Terasorting on Tencent Cloud’s OpenPower-based Cluster
Each year, leading global companies and academic institutions participate in the Sort contest to evaluate the capability of their software and hardware system architectures, as well as their research results. The TeraSort benchmark (www.sortbenchmark.org) is touted as the gold standard of sort benchmarks. TencentCloud Intelligent Distributed Computing Platform participated in two of the four competition categories – GraySort and MinuteSort for both Daytona (general purpose sort) and Indy (special purpose sort).
Using 512 OpenPower-based servers, with NVMe-based storage and Mellanox ConnectX®-4 100Gbps Ethernet adapters, TencentCloud spent less than 99 seconds to finish sorting a massive 100 terabytes of data, and used 85 percent less servers than the 3,377 servers used by last year’s winner. To achieve this, Tencent developed their own sort application and tuned it for specifically for the benchmark. Managing the combination of sort, NVMe storage and high-performance CPU, pushes the analytics boundary and hence latency and bandwidth of the network which plays a crucial part in achieving maximum performance. With advanced hardware-based stateless offloads and flow steering engine, Mellanox’s ConnectX-4 adapter reduces the CPU overhead in packet processing and provides the lowest latency and highest bandwidth.
“Mellanox ConnectX-4 100GbE NIC optimizations include enabling Large Send Offload (LSO), Large Receive Offload (LRO), and 64KB socket buffers to leverage LSO and LRO, using large packets (MTU 9000), and managing interrupt NUMA affinity. When the shuffle stage is run in isolation, per-node sustained throughput is close to 10GB/s.”

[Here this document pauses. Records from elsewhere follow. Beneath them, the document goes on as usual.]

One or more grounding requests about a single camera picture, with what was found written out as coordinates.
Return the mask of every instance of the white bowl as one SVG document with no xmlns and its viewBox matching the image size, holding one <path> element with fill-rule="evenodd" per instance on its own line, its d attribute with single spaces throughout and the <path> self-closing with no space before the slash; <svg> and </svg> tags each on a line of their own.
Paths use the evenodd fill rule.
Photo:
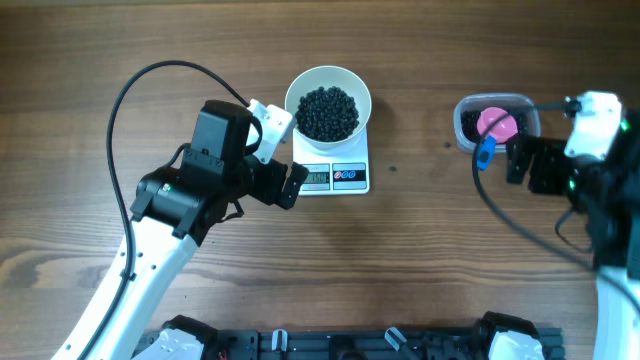
<svg viewBox="0 0 640 360">
<path fill-rule="evenodd" d="M 289 86 L 287 97 L 284 100 L 284 109 L 294 115 L 298 111 L 300 98 L 306 96 L 308 92 L 316 90 L 320 86 L 329 89 L 332 86 L 339 87 L 348 96 L 352 96 L 358 110 L 358 126 L 348 138 L 335 142 L 324 142 L 310 139 L 298 131 L 298 125 L 293 131 L 297 132 L 311 146 L 327 150 L 335 146 L 344 144 L 358 135 L 367 126 L 371 116 L 371 94 L 364 81 L 353 72 L 338 66 L 325 65 L 309 69 L 300 74 Z"/>
</svg>

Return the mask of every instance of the blue clip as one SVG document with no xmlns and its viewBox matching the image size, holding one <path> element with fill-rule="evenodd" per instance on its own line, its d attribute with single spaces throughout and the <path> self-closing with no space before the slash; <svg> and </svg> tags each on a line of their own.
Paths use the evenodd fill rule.
<svg viewBox="0 0 640 360">
<path fill-rule="evenodd" d="M 478 169 L 485 171 L 491 165 L 493 160 L 493 154 L 496 150 L 498 142 L 493 136 L 489 136 L 480 146 L 480 153 L 478 154 Z"/>
</svg>

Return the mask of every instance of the digital kitchen scale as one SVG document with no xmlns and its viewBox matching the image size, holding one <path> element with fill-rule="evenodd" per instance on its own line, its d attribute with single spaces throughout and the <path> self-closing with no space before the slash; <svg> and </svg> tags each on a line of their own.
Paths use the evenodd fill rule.
<svg viewBox="0 0 640 360">
<path fill-rule="evenodd" d="M 293 132 L 293 161 L 309 169 L 301 196 L 353 195 L 369 192 L 367 129 L 330 149 L 318 149 Z"/>
</svg>

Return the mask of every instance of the wood grain surface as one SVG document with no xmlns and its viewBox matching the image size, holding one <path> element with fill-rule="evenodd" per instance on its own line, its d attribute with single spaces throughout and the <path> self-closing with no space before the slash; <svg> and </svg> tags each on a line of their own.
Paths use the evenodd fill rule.
<svg viewBox="0 0 640 360">
<path fill-rule="evenodd" d="M 464 326 L 490 310 L 562 327 L 568 358 L 590 358 L 592 276 L 490 213 L 455 147 L 452 113 L 484 92 L 544 103 L 599 89 L 638 105 L 638 10 L 551 0 L 0 10 L 0 358 L 51 357 L 99 285 L 123 234 L 107 118 L 134 72 L 174 58 L 277 105 L 308 68 L 354 71 L 373 95 L 372 189 L 300 198 L 288 212 L 244 199 L 247 215 L 210 231 L 149 328 L 177 314 L 236 329 Z M 232 101 L 189 69 L 157 70 L 132 88 L 114 140 L 127 204 L 191 138 L 207 99 Z M 566 137 L 571 127 L 543 114 L 542 128 Z M 290 144 L 277 159 L 291 162 Z M 491 195 L 559 244 L 552 226 L 568 202 L 507 185 L 503 162 L 483 174 Z M 583 221 L 566 233 L 587 244 Z"/>
</svg>

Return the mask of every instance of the black beans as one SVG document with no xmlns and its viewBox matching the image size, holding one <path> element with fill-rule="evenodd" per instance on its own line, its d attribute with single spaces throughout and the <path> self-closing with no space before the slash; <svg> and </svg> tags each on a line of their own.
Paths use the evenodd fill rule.
<svg viewBox="0 0 640 360">
<path fill-rule="evenodd" d="M 507 112 L 515 119 L 518 126 L 518 134 L 527 135 L 529 133 L 527 114 L 507 110 Z M 478 119 L 480 119 L 480 111 L 465 111 L 460 115 L 460 123 L 462 124 L 462 133 L 471 142 L 478 143 L 480 134 L 478 133 Z"/>
<path fill-rule="evenodd" d="M 344 140 L 359 124 L 355 101 L 335 86 L 301 97 L 295 117 L 303 135 L 323 142 Z"/>
</svg>

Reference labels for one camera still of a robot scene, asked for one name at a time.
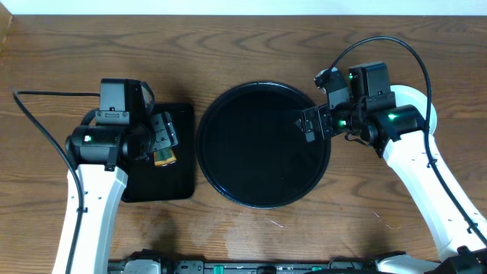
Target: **wooden table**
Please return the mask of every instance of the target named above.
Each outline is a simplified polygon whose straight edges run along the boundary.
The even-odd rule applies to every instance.
[[[0,58],[0,272],[50,272],[62,230],[67,169],[20,112],[16,90],[99,91],[102,78],[147,81],[159,102],[190,102],[198,122],[220,94],[269,79],[325,103],[313,77],[355,41],[392,35],[424,59],[445,161],[487,213],[487,18],[16,16]],[[425,89],[415,60],[386,42],[339,67],[382,60],[392,83]],[[59,142],[96,98],[24,97]],[[332,140],[331,162],[303,199],[272,210],[224,198],[199,168],[191,199],[122,203],[111,257],[151,248],[173,259],[327,261],[406,250],[437,260],[415,203],[369,148]]]

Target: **white backdrop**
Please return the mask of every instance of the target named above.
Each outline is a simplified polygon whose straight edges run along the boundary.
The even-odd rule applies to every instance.
[[[12,14],[487,15],[487,0],[0,0]]]

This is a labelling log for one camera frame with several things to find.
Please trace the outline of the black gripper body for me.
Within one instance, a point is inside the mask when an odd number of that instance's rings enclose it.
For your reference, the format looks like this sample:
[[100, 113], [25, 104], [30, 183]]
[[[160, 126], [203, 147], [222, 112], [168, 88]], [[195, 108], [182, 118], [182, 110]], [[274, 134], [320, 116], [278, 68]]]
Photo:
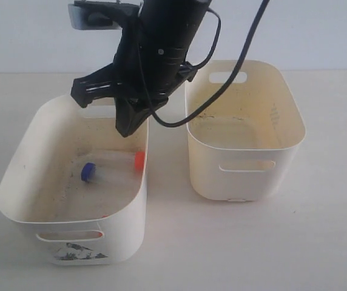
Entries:
[[137, 99], [143, 85], [153, 99], [169, 96], [194, 70], [186, 55], [197, 30], [196, 5], [141, 5], [121, 28], [112, 63], [75, 79], [72, 98], [82, 108], [105, 97]]

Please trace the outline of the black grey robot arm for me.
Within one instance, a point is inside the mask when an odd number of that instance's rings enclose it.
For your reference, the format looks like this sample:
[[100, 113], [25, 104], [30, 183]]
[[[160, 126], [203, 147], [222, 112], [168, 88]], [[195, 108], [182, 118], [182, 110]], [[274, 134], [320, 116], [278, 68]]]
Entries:
[[136, 132], [197, 68], [186, 61], [210, 1], [144, 1], [141, 5], [101, 1], [69, 4], [77, 30], [121, 29], [109, 65], [73, 81], [70, 95], [82, 108], [113, 98], [115, 127], [123, 137]]

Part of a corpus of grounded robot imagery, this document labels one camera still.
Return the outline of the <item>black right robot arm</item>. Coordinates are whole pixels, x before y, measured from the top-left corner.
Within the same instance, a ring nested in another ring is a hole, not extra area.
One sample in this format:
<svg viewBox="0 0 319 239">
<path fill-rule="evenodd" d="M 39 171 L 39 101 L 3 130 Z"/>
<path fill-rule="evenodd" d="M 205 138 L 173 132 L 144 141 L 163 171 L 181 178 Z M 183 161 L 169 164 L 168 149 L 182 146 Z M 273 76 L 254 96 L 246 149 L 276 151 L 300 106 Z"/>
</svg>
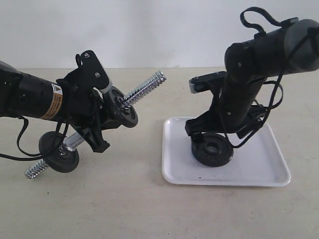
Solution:
<svg viewBox="0 0 319 239">
<path fill-rule="evenodd" d="M 253 104 L 261 87 L 275 84 L 279 88 L 283 76 L 319 68 L 319 24 L 311 19 L 290 19 L 277 30 L 233 43 L 224 60 L 224 71 L 189 81 L 193 93 L 210 91 L 213 95 L 209 110 L 185 123 L 191 138 L 206 133 L 235 133 L 244 138 L 258 131 L 277 106 Z"/>
</svg>

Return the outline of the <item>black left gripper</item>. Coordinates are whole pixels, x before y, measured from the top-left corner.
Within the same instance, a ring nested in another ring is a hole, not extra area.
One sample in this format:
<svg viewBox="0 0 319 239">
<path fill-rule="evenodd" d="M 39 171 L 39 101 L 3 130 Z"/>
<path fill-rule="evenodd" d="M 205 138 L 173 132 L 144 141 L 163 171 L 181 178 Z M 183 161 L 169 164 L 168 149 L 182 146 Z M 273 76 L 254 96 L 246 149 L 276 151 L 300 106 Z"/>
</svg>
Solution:
<svg viewBox="0 0 319 239">
<path fill-rule="evenodd" d="M 104 100 L 98 89 L 81 90 L 77 69 L 69 72 L 64 78 L 56 80 L 62 87 L 62 117 L 58 120 L 56 131 L 61 125 L 71 126 L 89 144 L 93 152 L 104 152 L 110 144 L 103 139 L 101 129 L 116 129 L 123 124 L 124 114 L 120 110 L 103 109 Z"/>
</svg>

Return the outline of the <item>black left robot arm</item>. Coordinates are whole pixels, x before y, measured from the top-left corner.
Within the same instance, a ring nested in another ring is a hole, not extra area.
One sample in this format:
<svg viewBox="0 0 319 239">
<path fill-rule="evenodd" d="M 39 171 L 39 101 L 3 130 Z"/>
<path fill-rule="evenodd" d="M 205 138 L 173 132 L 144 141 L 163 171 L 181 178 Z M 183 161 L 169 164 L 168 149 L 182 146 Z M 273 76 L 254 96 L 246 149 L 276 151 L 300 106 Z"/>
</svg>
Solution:
<svg viewBox="0 0 319 239">
<path fill-rule="evenodd" d="M 93 149 L 108 143 L 102 131 L 123 125 L 122 109 L 108 75 L 97 59 L 77 59 L 77 68 L 51 82 L 0 64 L 0 115 L 54 121 L 71 126 Z"/>
</svg>

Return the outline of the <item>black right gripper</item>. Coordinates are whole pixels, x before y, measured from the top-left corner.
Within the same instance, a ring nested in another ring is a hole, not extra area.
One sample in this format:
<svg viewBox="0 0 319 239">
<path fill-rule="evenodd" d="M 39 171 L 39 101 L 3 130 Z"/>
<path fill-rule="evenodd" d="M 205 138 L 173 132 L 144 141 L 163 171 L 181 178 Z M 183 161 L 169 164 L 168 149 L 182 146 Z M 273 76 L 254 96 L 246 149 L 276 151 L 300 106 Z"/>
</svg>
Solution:
<svg viewBox="0 0 319 239">
<path fill-rule="evenodd" d="M 201 141 L 203 133 L 235 133 L 243 138 L 261 125 L 264 106 L 253 105 L 259 89 L 223 91 L 212 94 L 207 111 L 185 122 L 185 132 L 191 140 Z"/>
</svg>

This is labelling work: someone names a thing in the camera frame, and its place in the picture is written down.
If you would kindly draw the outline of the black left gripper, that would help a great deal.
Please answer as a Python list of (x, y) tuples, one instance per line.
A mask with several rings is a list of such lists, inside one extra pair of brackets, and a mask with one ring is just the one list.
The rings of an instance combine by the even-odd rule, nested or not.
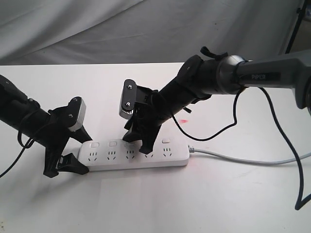
[(43, 174), (49, 178), (57, 176), (59, 172), (79, 175), (89, 173), (89, 168), (79, 162), (73, 153), (62, 155), (70, 138), (80, 143), (92, 141), (83, 124), (74, 124), (81, 99), (74, 97), (66, 106), (49, 110), (48, 118), (39, 128), (38, 142), (45, 147)]

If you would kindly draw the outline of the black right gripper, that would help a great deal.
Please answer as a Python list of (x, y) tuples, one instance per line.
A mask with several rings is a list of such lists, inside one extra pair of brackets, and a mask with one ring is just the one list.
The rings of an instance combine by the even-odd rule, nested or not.
[(142, 140), (139, 151), (151, 153), (161, 125), (172, 114), (201, 99), (202, 89), (192, 79), (173, 79), (161, 90), (137, 85), (136, 102), (133, 114), (124, 127), (127, 133), (123, 141)]

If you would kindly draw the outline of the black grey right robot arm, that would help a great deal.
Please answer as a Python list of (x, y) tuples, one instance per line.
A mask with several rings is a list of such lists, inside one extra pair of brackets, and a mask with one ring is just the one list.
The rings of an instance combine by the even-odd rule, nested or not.
[(152, 152), (164, 122), (190, 104), (213, 95), (237, 95), (248, 87), (284, 88), (294, 93), (299, 109), (311, 107), (311, 52), (287, 53), (264, 60), (246, 60), (228, 53), (214, 54), (206, 47), (190, 57), (161, 90), (123, 85), (120, 116), (127, 120), (126, 142), (141, 141), (140, 152)]

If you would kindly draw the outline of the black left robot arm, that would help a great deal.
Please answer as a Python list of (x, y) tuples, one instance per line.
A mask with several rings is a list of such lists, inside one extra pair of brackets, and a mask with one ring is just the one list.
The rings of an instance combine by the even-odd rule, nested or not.
[(70, 138), (80, 143), (92, 140), (83, 126), (85, 114), (86, 104), (81, 97), (74, 97), (68, 105), (46, 112), (9, 79), (0, 77), (0, 119), (17, 130), (17, 141), (23, 150), (35, 142), (45, 148), (43, 174), (49, 178), (59, 172), (80, 175), (89, 172), (73, 153), (62, 155)]

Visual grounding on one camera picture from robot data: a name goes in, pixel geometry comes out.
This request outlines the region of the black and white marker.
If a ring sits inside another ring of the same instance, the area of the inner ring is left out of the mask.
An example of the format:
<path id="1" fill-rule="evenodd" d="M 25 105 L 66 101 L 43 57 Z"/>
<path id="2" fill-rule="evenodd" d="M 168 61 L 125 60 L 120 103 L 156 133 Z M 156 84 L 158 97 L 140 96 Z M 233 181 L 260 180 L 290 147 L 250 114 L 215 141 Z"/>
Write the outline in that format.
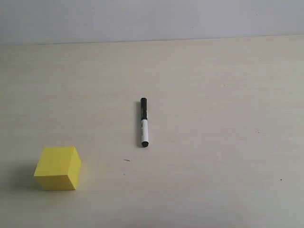
<path id="1" fill-rule="evenodd" d="M 141 98 L 141 144 L 142 147 L 149 145 L 147 98 Z"/>

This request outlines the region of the yellow cube block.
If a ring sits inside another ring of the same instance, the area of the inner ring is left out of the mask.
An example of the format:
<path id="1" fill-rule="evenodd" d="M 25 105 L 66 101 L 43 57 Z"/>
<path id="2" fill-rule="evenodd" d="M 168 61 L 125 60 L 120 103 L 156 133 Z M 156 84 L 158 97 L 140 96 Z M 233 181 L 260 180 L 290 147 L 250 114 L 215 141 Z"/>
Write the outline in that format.
<path id="1" fill-rule="evenodd" d="M 82 166 L 74 146 L 46 147 L 34 172 L 43 190 L 76 190 Z"/>

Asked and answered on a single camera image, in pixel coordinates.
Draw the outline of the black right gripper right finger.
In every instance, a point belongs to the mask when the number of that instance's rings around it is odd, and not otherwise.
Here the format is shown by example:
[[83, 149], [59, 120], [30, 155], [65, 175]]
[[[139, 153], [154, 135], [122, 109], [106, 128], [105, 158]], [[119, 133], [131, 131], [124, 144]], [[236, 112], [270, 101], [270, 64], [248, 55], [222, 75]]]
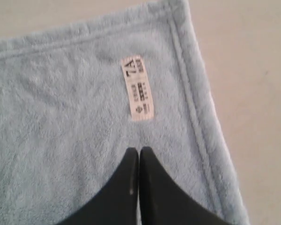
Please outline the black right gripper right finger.
[[150, 147], [140, 151], [139, 199], [143, 225], [227, 225], [168, 175]]

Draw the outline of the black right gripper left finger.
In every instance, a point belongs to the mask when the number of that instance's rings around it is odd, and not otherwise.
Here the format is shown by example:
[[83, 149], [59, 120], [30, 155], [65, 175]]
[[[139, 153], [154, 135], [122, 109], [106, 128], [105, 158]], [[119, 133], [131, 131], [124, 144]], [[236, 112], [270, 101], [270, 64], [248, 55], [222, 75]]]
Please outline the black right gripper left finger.
[[108, 182], [60, 225], [135, 225], [138, 203], [138, 152], [127, 148]]

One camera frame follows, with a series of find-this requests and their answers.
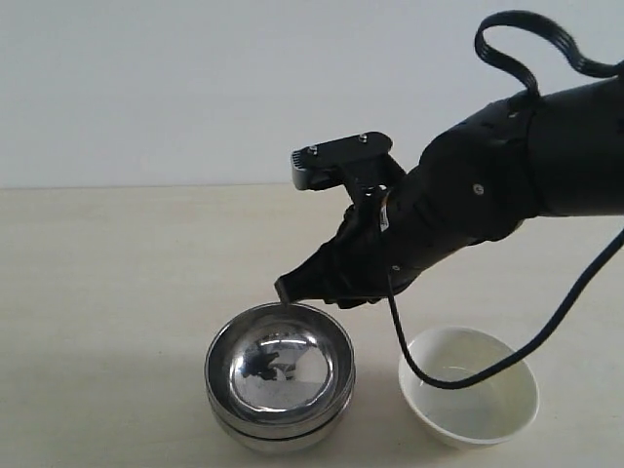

The 32 rack cluster is equipped with 16 servers that are interconnected with Mellanox Spectrum-based 32-port 100GbE SN2700 (32 leaf switches and 16 spine switches) and Mellanox’s 100GbE LinkX optical cables. Sixteen ports in a leaf switch are connected to the servers in the rack and the other 16-ports are connected to each of the spine switches. The SN2700 switch provides the highest performance fabric solution in a 1U form facto, delivering non-blocking throughput for big data workloads, with predictable low-latency and Zero Packet Loss. Due to bursty network traffic in big data workloads, non-blocking switches play a crucial role in delivering predictable real-time analytics. In addition, Mellanox DAC and optical cables offer reliable connection with the highest quality, featuring error rates of up to 100 times lower than the industry standard. To learn more check out: Tencent whitepaper.
The key takeaway with this accomplishment is that the 10GbE-based network can no longer sustain the demand for real-time and advanced analytics as the industry is rapidly migrating to faster CPUs with faster flash-based SSDs and NVMe storage. While fewer enterprise customers will jump to 40GbE network, many will migrate to a more efficient and cost-effective 25/50/100GbE network. In fact, moving to 25GbE today makes a perfect sense, allowing businesses to future-proof their data center fabrics. On the other hand, hyperscale companies such as Baidu, Alibaba and Tencent who are the vanguards of technological innovations, will drive the demand for 100GbE based network as a way to solve their challenging analytics problem.